Last Word

The care needed with joint venture agreements

Property development via an SMSF can be a viable strategy if done properly. Complexities can arise, which need to be thought out properly at the outset so not only is the development compliant with the underlying rules and regulations, but that there are no nasty or expensive surprises down the track. How a property development is structured and the level of an SMSF’s involvement is a case-by-case scenario. One such structure, however, is via a joint venture agreement.

A situation may occur where an SMSF owns a block of land, but does not have the funding to develop it. Under a joint venture agreement entered into between an SMSF and a related party, the SMSF owns the land and the related party would fund the completion of the development. On completion of the development, each party would share the output based on their proportionate interest in the joint venture. An arm’s-length third-party agreement would be entered into with a builder.

The main advantage of this structure is that the SMSF can use equity outside of the fund so as to leverage the potential return to the fund. It is important at all times that all transactions satisfy the arm’s-length test and the agreement is entered into in such a way that it does not breach the in-house asset rules under section 71 of the Superannuation Industry (Supervision) (SIS) Act.
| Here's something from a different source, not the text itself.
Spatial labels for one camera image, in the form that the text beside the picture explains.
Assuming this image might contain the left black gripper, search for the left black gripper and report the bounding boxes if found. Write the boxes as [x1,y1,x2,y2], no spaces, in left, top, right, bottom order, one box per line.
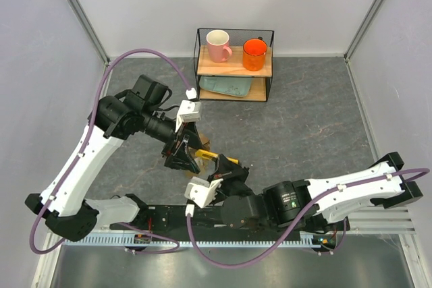
[141,107,205,174]

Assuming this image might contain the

Each party to the agreement would have a defined interest in the output and as such represents a tenants-in-common interest in the investment. Under subsection 71(1)(i) of the SIS Act, an exception to the in-house asset rule is “property owned by the superannuation fund and a related party as tenants in common”.

It is critical the joint venture agreement is structured properly so section 71 of the SIS Act is not breached. The Australian Taxation Office’s (ATO) Taxpayer Alert (TA) 2009/16 describes an arrangement where a joint venture agreement was established between an SMSF and related trust.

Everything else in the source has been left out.